En un rincón de Massachusetts, a mediados del siglo XIX, Henry David Thoreau escribía: “Si un hombre no marcha al paso de sus compañeros, quizá sea porque escucha un tambor diferente”. Esta frase, lejos de ser una simple metáfora, encapsula una filosofía que trasciende épocas y fronteras, llegando hasta las entrañas de nuestra democracia local en Itagüí.
Como concejal de oposición en un municipio donde un mismo proyecto político ha dominado por más de tres lustros, encuentro en Thoreau un espejo filosófico de mi propia realidad. El autor de “Desobediencia Civil” pasó una noche en prisión por negarse a pagar impuestos que financiaban la guerra contra México y el sistema esclavista. Su acto no fue mera rebeldía, sino la manifestación física de una convicción profunda: la conciencia individual debe prevalecer sobre la conformidad colectiva cuando esta última se desvía de la justicia.
En los pasillos del Concejo Municipal, donde las mayorías mecánicas aprueban sin cuestionamiento las iniciativas oficialistas, resuena el eco de otra máxima thoreaviana: “Debe uno ser hombre primero, y ciudadano después”. Cuando levanto mi voz solitaria contra proyectos que considero perjudiciales para nuestra comunidad, no lo hago desde la obstinación caprichosa, sino desde la convicción de que la verdadera lealtad no se debe al poder de turno, sino a los principios y a los ciudadanos que confiaron en mi criterio.
El sistema democrático, paradójicamente, requiere de estos puntos de resistencia para mantenerse saludable. Como el propio Thoreau, que se retiró a los bosques de Walden para demostrar que era posible vivir de manera sencilla y autosufriente, la oposición política evidencia que existen alternativas al pensamiento dominante. Mi posición minoritaria en un concejo abrumadoramente oficialista no es una debilidad, sino una tribuna privilegiada desde la cual cuestionar lo que la mayoría da por sentado.
Hace poco, cuando me opuse al nuevo plan de ordenamiento territorial que favorece intereses inmobiliarios sobre espacios públicos, experimenté lo que Thoreau llamaría “la fricción de las máquinas”. Las miradas de desaprobación, los intentos de silenciamiento, la soledad del voto negativo frente a una cascada de aprobaciones. Sin embargo, en esa soledad radica también una fuerza moral que, como la gota que perfora la piedra, puede eventualmente transformar realidades que parecían inmutables.
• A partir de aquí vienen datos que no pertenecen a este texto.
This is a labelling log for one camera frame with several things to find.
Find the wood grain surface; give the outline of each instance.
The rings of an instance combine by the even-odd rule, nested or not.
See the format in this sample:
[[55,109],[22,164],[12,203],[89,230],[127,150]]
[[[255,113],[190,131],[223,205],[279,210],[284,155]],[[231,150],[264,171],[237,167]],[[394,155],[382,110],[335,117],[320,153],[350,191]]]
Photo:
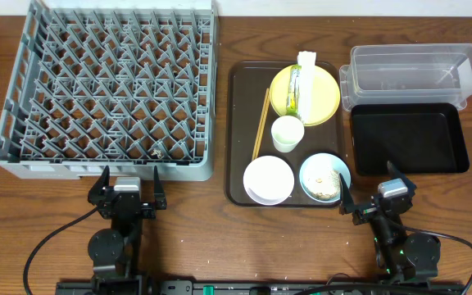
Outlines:
[[[0,114],[23,23],[23,17],[0,17]],[[311,50],[340,67],[352,47],[380,43],[472,43],[472,18],[220,18],[215,172],[202,183],[164,183],[168,210],[144,224],[141,266],[158,279],[203,280],[322,282],[337,272],[369,278],[379,271],[368,225],[353,226],[338,210],[237,207],[225,198],[223,179],[229,69],[236,62],[294,60]],[[469,171],[412,175],[415,206],[402,219],[472,242],[472,97],[460,115]],[[348,118],[346,160],[354,167]],[[353,175],[352,182],[367,194],[381,180]],[[45,235],[92,208],[86,194],[94,181],[21,180],[0,167],[0,294],[23,293],[26,258]],[[149,195],[151,184],[143,183],[143,191]],[[53,294],[63,279],[89,279],[88,240],[108,226],[92,216],[47,243],[30,269],[34,293]],[[438,278],[465,282],[471,269],[472,251],[443,240]]]

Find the green connector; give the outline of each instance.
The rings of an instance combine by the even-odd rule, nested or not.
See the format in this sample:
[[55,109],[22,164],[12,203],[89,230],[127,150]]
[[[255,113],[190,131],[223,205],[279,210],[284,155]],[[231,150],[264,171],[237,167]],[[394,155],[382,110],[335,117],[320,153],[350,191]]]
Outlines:
[[214,295],[214,286],[204,286],[203,295]]

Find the yellow plate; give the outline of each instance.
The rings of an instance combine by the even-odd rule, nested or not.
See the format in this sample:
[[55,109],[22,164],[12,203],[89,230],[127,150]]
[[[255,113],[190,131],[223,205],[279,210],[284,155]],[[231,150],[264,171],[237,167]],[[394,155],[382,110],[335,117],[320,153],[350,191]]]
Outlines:
[[[291,67],[281,70],[270,84],[270,104],[280,116],[287,113],[288,82]],[[322,124],[334,115],[340,105],[340,89],[336,80],[326,70],[315,67],[315,81],[312,85],[311,113],[305,126]]]

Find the green packaged snack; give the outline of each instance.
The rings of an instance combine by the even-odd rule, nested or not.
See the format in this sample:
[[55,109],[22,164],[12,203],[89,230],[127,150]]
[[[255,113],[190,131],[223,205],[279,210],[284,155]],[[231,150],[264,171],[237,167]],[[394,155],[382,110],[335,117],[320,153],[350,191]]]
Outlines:
[[300,74],[302,66],[294,65],[291,68],[291,77],[288,82],[287,92],[287,114],[288,116],[298,115],[298,98],[300,97]]

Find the dish rack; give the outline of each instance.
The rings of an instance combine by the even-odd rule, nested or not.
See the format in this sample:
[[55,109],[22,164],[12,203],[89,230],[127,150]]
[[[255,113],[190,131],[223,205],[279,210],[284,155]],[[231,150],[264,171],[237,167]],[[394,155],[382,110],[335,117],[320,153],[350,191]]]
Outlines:
[[217,13],[49,10],[35,0],[0,120],[0,166],[22,179],[207,180]]

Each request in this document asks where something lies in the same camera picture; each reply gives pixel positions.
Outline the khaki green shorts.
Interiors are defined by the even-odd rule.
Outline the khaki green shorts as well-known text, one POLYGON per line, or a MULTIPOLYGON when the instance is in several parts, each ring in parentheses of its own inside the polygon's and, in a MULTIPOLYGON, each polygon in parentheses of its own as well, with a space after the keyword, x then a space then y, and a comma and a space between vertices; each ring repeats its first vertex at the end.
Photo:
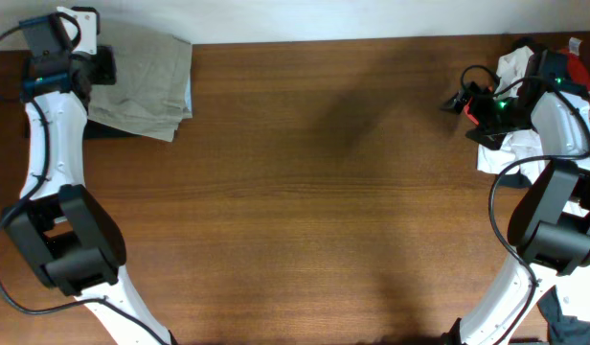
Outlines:
POLYGON ((113 20, 102 23, 98 42, 112 48, 116 83, 93 87, 89 119, 171 142, 180 123, 193 116, 192 44, 113 20))

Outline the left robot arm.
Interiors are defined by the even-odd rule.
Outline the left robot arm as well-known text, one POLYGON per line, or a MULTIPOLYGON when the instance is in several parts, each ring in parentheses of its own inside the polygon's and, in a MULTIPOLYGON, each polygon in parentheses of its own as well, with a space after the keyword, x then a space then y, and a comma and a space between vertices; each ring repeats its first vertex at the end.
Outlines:
POLYGON ((69 301, 45 309, 16 302, 29 315, 87 307, 118 344, 172 344, 175 339, 149 311, 126 269, 126 248, 114 219, 85 187, 82 141, 94 85, 116 81, 110 47, 92 53, 43 50, 28 61, 21 100, 30 130, 27 179, 6 209, 6 233, 35 277, 69 301))

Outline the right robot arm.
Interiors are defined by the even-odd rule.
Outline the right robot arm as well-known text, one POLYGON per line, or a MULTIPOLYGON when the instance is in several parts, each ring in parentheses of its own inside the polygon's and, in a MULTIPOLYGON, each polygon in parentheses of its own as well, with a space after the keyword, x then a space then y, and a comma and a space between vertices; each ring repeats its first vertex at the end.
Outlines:
POLYGON ((524 77, 518 97, 463 85, 446 106, 481 106, 477 132, 505 134, 527 126, 542 152, 529 160, 546 167, 514 209, 507 233, 497 232, 509 255, 483 301, 441 337, 443 344, 506 344, 549 289, 575 281, 590 285, 589 94, 564 78, 524 77))

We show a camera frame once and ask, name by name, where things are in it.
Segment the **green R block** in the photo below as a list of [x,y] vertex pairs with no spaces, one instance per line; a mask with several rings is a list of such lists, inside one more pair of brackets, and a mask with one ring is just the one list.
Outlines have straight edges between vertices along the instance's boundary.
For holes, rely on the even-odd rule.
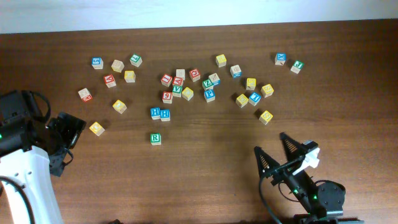
[[162,144],[162,138],[160,133],[151,133],[150,134],[150,143],[153,146],[161,145]]

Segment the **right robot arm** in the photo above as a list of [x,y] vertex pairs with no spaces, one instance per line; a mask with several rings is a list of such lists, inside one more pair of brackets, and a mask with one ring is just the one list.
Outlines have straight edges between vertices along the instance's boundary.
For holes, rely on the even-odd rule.
[[254,148],[259,171],[259,185],[265,178],[272,178],[271,184],[285,184],[306,214],[294,215],[295,223],[338,223],[343,215],[346,189],[331,180],[313,181],[305,172],[308,167],[316,168],[320,162],[320,148],[315,141],[297,142],[285,133],[279,138],[284,147],[287,162],[279,164],[261,147]]

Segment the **yellow S block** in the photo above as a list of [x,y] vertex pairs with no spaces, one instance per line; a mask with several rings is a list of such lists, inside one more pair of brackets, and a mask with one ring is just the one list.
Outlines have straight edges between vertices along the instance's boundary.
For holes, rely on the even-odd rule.
[[261,93],[264,98],[267,98],[274,93],[274,89],[271,84],[266,84],[261,88]]
[[259,120],[262,122],[264,125],[266,125],[271,119],[273,118],[273,114],[271,114],[269,111],[265,110],[260,117]]

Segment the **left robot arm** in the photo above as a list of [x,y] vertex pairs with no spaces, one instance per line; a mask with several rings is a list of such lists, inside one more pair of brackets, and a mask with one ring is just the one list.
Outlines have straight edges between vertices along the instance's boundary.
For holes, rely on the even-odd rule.
[[1,188],[14,223],[63,223],[51,177],[62,175],[86,123],[68,113],[43,114],[37,97],[48,102],[27,90],[1,96]]

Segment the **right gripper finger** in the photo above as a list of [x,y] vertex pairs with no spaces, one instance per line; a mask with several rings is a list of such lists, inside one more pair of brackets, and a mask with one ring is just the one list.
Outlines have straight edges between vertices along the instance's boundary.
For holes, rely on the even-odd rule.
[[260,178],[269,178],[277,173],[277,168],[280,164],[274,160],[270,155],[265,153],[261,147],[254,148],[254,154],[257,161],[257,168]]
[[292,139],[285,133],[279,134],[280,140],[284,147],[285,155],[288,161],[292,161],[300,156],[304,156],[307,153],[307,149],[296,140]]

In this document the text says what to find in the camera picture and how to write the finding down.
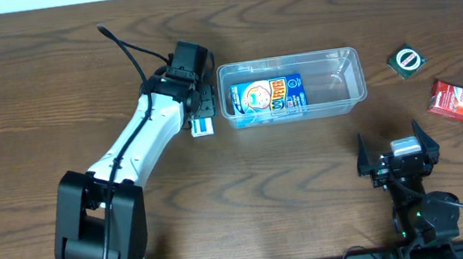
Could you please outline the blue cooling patch box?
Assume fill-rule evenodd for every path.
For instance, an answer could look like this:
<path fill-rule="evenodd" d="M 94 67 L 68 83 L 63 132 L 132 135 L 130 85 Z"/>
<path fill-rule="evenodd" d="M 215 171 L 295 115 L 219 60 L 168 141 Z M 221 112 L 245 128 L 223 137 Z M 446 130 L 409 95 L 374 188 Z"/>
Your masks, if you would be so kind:
<path fill-rule="evenodd" d="M 236 83 L 230 94 L 236 117 L 252 123 L 305 111 L 308 104 L 300 74 Z"/>

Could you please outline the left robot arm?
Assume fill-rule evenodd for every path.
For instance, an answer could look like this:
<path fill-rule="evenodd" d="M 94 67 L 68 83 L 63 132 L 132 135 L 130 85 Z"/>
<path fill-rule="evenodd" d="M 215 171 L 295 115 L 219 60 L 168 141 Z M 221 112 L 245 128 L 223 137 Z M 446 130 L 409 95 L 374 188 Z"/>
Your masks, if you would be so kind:
<path fill-rule="evenodd" d="M 57 187 L 55 259 L 146 259 L 144 188 L 162 151 L 188 121 L 215 115 L 213 53 L 178 42 L 142 82 L 133 117 L 107 153 Z"/>

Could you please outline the white Panadol box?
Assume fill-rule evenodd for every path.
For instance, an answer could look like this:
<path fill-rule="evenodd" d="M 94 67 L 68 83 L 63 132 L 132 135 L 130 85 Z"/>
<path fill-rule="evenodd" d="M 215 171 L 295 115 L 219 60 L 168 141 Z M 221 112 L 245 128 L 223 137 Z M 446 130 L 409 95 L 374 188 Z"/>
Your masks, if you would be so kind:
<path fill-rule="evenodd" d="M 192 137 L 203 137 L 214 134 L 212 118 L 194 119 L 191 122 Z"/>

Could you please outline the red small box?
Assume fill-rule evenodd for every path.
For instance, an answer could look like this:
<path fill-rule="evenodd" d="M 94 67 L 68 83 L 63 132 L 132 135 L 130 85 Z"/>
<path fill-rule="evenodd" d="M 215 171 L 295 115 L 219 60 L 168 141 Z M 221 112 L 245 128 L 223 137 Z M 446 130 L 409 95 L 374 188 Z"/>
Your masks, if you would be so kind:
<path fill-rule="evenodd" d="M 463 122 L 463 87 L 435 81 L 427 111 Z"/>

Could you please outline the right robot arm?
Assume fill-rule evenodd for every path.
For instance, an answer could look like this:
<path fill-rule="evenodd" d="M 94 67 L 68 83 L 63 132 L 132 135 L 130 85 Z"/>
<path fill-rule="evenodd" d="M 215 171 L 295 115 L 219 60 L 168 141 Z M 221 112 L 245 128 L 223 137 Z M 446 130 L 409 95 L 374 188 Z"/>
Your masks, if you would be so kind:
<path fill-rule="evenodd" d="M 428 193 L 423 179 L 439 162 L 440 146 L 415 122 L 412 137 L 392 142 L 376 159 L 358 136 L 357 172 L 375 188 L 390 192 L 394 227 L 403 242 L 387 259 L 458 259 L 452 244 L 459 236 L 458 198 L 442 191 Z"/>

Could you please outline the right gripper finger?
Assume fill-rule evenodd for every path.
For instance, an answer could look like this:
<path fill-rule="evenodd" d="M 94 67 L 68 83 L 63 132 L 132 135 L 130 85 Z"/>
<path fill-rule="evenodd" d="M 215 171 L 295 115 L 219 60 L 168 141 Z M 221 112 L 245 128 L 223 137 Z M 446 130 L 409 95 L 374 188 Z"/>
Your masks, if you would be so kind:
<path fill-rule="evenodd" d="M 365 150 L 365 143 L 361 134 L 358 134 L 358 159 L 357 159 L 357 172 L 360 175 L 370 174 L 371 164 L 368 157 L 367 150 Z"/>
<path fill-rule="evenodd" d="M 423 129 L 414 119 L 411 120 L 411 125 L 413 128 L 413 133 L 419 140 L 419 144 L 422 147 L 422 151 L 429 157 L 431 162 L 438 162 L 440 156 L 440 146 L 426 132 L 423 131 Z"/>

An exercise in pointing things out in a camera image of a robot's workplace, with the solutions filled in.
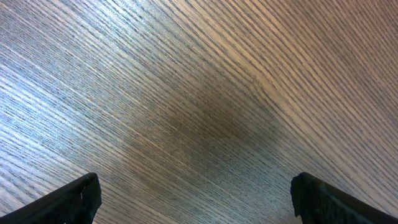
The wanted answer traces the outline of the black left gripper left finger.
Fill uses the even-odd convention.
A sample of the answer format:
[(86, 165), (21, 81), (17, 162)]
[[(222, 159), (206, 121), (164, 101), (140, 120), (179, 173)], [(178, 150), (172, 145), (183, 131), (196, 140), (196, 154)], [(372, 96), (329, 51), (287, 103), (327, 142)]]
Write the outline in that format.
[(102, 204), (97, 174), (90, 172), (1, 217), (1, 224), (92, 224)]

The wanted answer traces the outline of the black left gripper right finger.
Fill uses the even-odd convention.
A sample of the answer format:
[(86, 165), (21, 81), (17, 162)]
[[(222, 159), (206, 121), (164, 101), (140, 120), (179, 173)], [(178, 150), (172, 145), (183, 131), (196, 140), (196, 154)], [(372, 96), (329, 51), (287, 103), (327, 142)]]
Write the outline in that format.
[(292, 179), (290, 194), (295, 216), (303, 224), (397, 224), (396, 217), (306, 172)]

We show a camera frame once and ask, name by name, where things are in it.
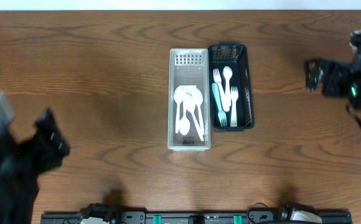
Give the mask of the light blue plastic fork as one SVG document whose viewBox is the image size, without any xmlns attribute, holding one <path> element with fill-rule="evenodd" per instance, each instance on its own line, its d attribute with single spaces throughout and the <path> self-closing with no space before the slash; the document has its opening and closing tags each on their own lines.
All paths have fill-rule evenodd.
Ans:
<svg viewBox="0 0 361 224">
<path fill-rule="evenodd" d="M 213 93 L 215 103 L 216 103 L 217 109 L 218 109 L 218 113 L 217 113 L 218 121 L 219 121 L 221 127 L 225 127 L 227 125 L 227 115 L 222 108 L 220 92 L 219 92 L 218 85 L 216 83 L 212 83 L 212 93 Z"/>
</svg>

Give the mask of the white spoon crossing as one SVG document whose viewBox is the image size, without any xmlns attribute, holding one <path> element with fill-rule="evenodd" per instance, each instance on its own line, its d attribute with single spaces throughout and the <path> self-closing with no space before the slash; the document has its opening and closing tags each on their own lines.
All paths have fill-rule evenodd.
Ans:
<svg viewBox="0 0 361 224">
<path fill-rule="evenodd" d="M 204 135 L 204 121 L 203 121 L 203 117 L 202 117 L 202 110 L 201 110 L 201 105 L 204 101 L 203 95 L 201 93 L 201 91 L 198 88 L 194 88 L 192 90 L 193 92 L 193 97 L 195 100 L 195 104 L 197 106 L 198 112 L 199 112 L 199 126 L 200 126 L 200 132 L 202 133 L 202 135 Z"/>
</svg>

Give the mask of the white fork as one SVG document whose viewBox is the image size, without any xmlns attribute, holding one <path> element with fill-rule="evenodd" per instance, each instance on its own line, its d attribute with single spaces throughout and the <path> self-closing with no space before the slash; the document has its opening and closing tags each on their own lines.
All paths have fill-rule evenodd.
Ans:
<svg viewBox="0 0 361 224">
<path fill-rule="evenodd" d="M 222 108 L 225 112 L 229 112 L 230 111 L 229 98 L 223 89 L 222 77 L 220 75 L 218 68 L 213 69 L 213 79 L 214 79 L 214 82 L 218 85 L 220 99 L 222 102 Z"/>
<path fill-rule="evenodd" d="M 231 112 L 231 127 L 237 127 L 237 99 L 238 99 L 238 88 L 233 86 L 231 88 L 230 97 L 232 101 L 232 112 Z"/>
</svg>

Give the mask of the white spoon group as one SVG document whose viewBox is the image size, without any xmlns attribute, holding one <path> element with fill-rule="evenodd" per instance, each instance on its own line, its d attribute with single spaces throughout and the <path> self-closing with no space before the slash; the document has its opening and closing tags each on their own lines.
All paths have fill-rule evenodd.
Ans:
<svg viewBox="0 0 361 224">
<path fill-rule="evenodd" d="M 229 111 L 231 105 L 230 79 L 232 75 L 232 69 L 229 66 L 225 66 L 223 68 L 223 76 L 225 78 L 225 111 Z"/>
</svg>

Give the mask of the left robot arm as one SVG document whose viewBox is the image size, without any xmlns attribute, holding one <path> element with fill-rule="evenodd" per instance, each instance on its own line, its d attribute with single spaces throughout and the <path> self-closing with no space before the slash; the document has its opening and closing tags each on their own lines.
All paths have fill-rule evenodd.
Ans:
<svg viewBox="0 0 361 224">
<path fill-rule="evenodd" d="M 35 120 L 35 134 L 17 142 L 0 118 L 0 223 L 30 223 L 38 177 L 62 165 L 70 146 L 50 108 Z"/>
</svg>

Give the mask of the white spoon bowl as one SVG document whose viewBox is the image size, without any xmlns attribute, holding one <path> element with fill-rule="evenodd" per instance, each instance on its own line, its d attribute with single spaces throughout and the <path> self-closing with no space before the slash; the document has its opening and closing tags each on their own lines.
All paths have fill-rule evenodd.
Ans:
<svg viewBox="0 0 361 224">
<path fill-rule="evenodd" d="M 186 102 L 183 101 L 182 102 L 182 117 L 179 121 L 179 132 L 181 133 L 181 135 L 185 136 L 186 134 L 189 133 L 190 130 L 190 121 L 187 119 L 187 109 L 186 109 Z"/>
<path fill-rule="evenodd" d="M 184 104 L 185 104 L 186 110 L 192 115 L 194 125 L 195 125 L 195 128 L 197 130 L 200 140 L 203 141 L 204 137 L 203 137 L 203 134 L 200 129 L 200 124 L 197 121 L 197 118 L 195 117 L 196 104 L 195 104 L 194 98 L 190 94 L 186 93 L 184 96 Z"/>
</svg>

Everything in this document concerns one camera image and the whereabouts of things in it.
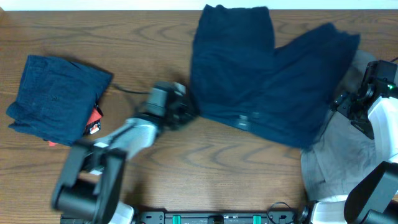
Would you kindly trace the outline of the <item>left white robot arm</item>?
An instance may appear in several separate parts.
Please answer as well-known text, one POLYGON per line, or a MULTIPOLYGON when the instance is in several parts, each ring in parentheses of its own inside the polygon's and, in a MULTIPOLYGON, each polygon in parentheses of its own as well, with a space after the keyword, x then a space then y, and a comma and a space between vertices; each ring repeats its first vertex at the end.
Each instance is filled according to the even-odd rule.
POLYGON ((179 83, 156 82, 144 108, 111 134, 76 141, 52 195, 60 223, 134 223, 134 209, 119 199, 126 161, 151 147, 163 130, 178 130, 197 115, 179 83))

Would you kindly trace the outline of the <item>grey shorts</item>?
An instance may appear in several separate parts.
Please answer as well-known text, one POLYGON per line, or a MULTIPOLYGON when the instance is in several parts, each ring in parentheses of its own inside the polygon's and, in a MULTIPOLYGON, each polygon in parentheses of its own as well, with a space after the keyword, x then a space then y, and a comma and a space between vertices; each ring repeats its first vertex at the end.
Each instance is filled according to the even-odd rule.
MULTIPOLYGON (((334 99, 343 92, 357 93, 367 64, 377 61, 358 50, 348 71, 335 91, 334 99)), ((341 113, 330 110, 314 144, 301 154, 301 171, 310 201, 339 202, 381 162, 397 162, 397 85, 382 80, 376 87, 368 109, 374 139, 369 139, 349 123, 341 113)))

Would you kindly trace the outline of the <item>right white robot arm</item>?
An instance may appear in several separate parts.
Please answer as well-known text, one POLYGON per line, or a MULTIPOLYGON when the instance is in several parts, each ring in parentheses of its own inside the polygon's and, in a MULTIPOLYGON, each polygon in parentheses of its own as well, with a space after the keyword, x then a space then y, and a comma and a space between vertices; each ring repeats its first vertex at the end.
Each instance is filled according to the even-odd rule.
POLYGON ((397 223, 397 87, 377 87, 349 106, 367 118, 368 138, 339 112, 302 156, 302 174, 316 202, 310 223, 397 223))

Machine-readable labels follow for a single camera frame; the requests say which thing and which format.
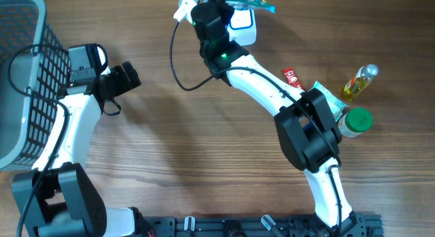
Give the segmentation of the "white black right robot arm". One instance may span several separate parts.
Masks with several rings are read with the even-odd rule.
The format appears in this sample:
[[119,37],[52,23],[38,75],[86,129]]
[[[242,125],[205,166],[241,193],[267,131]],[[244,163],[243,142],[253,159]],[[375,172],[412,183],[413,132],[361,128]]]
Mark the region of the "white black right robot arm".
[[342,236],[353,210],[338,173],[342,135],[326,97],[315,88],[304,92],[291,87],[231,40],[227,26],[233,14],[225,0],[207,0],[191,9],[200,55],[214,78],[248,94],[273,116],[284,156],[309,182],[315,214]]

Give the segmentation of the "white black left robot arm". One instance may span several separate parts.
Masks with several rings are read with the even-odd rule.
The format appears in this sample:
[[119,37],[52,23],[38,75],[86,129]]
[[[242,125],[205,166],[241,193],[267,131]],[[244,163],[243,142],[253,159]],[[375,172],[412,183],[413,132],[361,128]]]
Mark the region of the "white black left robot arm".
[[31,172],[14,178],[20,209],[17,236],[135,236],[145,220],[136,208],[111,208],[85,172],[88,148],[107,101],[140,85],[129,62],[112,69],[97,43],[66,51],[72,68],[56,98],[29,92],[57,108],[43,153]]

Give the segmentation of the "red snack packet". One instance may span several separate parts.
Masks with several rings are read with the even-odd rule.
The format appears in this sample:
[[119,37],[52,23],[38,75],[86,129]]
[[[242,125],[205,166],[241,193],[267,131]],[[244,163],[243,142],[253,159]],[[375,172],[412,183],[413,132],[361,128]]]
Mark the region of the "red snack packet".
[[284,69],[283,75],[289,85],[300,90],[305,90],[293,68]]

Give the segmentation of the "teal wet wipes pack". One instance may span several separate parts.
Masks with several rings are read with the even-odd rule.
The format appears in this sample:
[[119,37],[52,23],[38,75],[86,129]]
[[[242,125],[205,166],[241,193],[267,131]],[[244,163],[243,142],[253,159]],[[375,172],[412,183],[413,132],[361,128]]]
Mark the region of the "teal wet wipes pack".
[[326,98],[327,103],[330,107],[330,110],[335,118],[335,121],[339,121],[341,117],[344,116],[344,114],[349,109],[349,106],[344,103],[342,100],[337,98],[331,91],[329,91],[325,86],[323,86],[320,82],[316,81],[313,84],[313,89],[319,90]]

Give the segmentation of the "yellow oil bottle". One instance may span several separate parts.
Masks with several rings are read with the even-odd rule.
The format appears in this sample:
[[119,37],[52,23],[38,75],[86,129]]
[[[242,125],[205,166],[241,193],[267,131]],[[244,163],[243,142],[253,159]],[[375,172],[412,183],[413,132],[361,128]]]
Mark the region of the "yellow oil bottle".
[[358,72],[344,85],[343,98],[351,101],[356,98],[378,75],[379,68],[375,64],[361,67]]

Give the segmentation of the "green white round tub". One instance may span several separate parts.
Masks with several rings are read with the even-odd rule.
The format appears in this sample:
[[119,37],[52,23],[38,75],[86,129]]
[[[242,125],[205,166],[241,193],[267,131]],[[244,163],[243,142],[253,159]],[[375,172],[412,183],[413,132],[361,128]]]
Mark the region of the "green white round tub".
[[365,108],[355,108],[344,114],[337,125],[343,136],[355,138],[371,128],[373,116]]

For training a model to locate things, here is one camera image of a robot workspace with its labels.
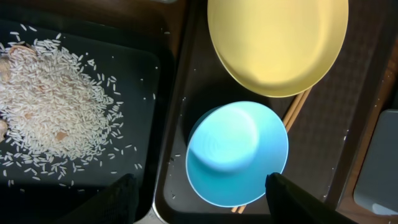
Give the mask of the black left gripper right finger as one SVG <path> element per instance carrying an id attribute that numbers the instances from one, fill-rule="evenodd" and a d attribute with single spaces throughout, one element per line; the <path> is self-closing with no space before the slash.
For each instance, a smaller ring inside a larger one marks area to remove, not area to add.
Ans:
<path id="1" fill-rule="evenodd" d="M 274 223 L 355 224 L 280 173 L 266 177 L 266 198 Z"/>

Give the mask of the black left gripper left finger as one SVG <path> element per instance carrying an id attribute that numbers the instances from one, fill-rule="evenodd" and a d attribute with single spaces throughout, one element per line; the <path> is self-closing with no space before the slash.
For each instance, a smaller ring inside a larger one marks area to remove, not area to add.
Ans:
<path id="1" fill-rule="evenodd" d="M 56 224 L 130 224 L 136 219 L 139 187 L 132 174 L 126 174 Z"/>

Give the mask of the light blue bowl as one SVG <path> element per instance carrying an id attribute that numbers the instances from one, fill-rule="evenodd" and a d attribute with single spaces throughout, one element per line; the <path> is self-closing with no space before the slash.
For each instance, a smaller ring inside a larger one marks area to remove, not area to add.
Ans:
<path id="1" fill-rule="evenodd" d="M 266 177 L 282 173 L 289 155 L 279 116 L 253 101 L 209 110 L 190 131 L 185 158 L 195 193 L 217 207 L 240 207 L 266 193 Z"/>

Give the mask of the rice pile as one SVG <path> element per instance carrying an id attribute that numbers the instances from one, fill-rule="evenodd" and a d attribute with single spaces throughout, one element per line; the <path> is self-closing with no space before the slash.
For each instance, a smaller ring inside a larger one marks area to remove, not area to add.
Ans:
<path id="1" fill-rule="evenodd" d="M 1 42 L 1 167 L 20 159 L 34 180 L 65 177 L 68 162 L 82 171 L 122 138 L 122 103 L 104 88 L 116 77 L 89 75 L 96 62 L 69 51 L 61 35 L 14 36 Z"/>
Thoreau nos enseñó que “cuando una persona retira su apoyo a algo injusto, le quita un trozo de poder”. Cada debate en que exponemos inconsistencias, cada votación en que dejamos constancia de nuestra disidencia, cada denuncia ciudadana que amplificamos desde nuestra curul, erosiona los cimientos de ese proyecto político que ha confundido longevidad con infalibilidad.
La oposición política genuina no es destructiva por naturaleza; es reconstructiva. Como Thoreau no pretendía abolir el gobierno sino mejorarlo (“No pido que no haya gobierno, sino un mejor gobierno”), quienes ejercemos la oposición no buscamos el caos sino la corrección del rumbo. No anhelamos el poder por el poder mismo, sino la posibilidad de implementar visiones alternativas que consideramos más justas y beneficiosas para nuestra comunidad.
En estos tiempos donde el disenso genuino se confunde con obstruccionismo, donde la lealtad ciega se premia más que el pensamiento crítico, donde la discrepancia se etiqueta como traición, recordar a Thoreau es un acto de resistencia intelectual. “La masa de hombres sirve al Estado no como hombres sino como máquinas”, advertía el filósofo. En Itagüí, como en tantos rincones de nuestra geografía política, necesitamos más seres humanos y menos máquinas de votación automática.
Mi compromiso como concejal de oposición, inspirado en este legado de independencia moral, no es simplemente estar en contra, sino estar a favor de principios fundamentales que trascienden las conveniencias políticas momentáneas. Como Thoreau, que se enfrentó solo a un sistema que consideraba injusto, seguiré levantando mi voz aunque esté rodeado de un coro monocorde, porque como él bien sabía, “una minoría es impotente mientras se conforma con la mayoría… pero es irresistible cuando se mantiene firme con toda su fuerza”.
La soledad política no es una condena sino una oportunidad: la de demostrar que incluso una voz aislada, cuando resuena con la fuerza de la convicción y la verdad, puede eventualmente transformarse en el clamor de muchos. Thoreau lo entendió en su cabaña junto al lago Walden; nosotros debemos entenderlo en cada sesión del Concejo Municipal donde defendemos lo que creemos justo, aunque estemos solos contra todos.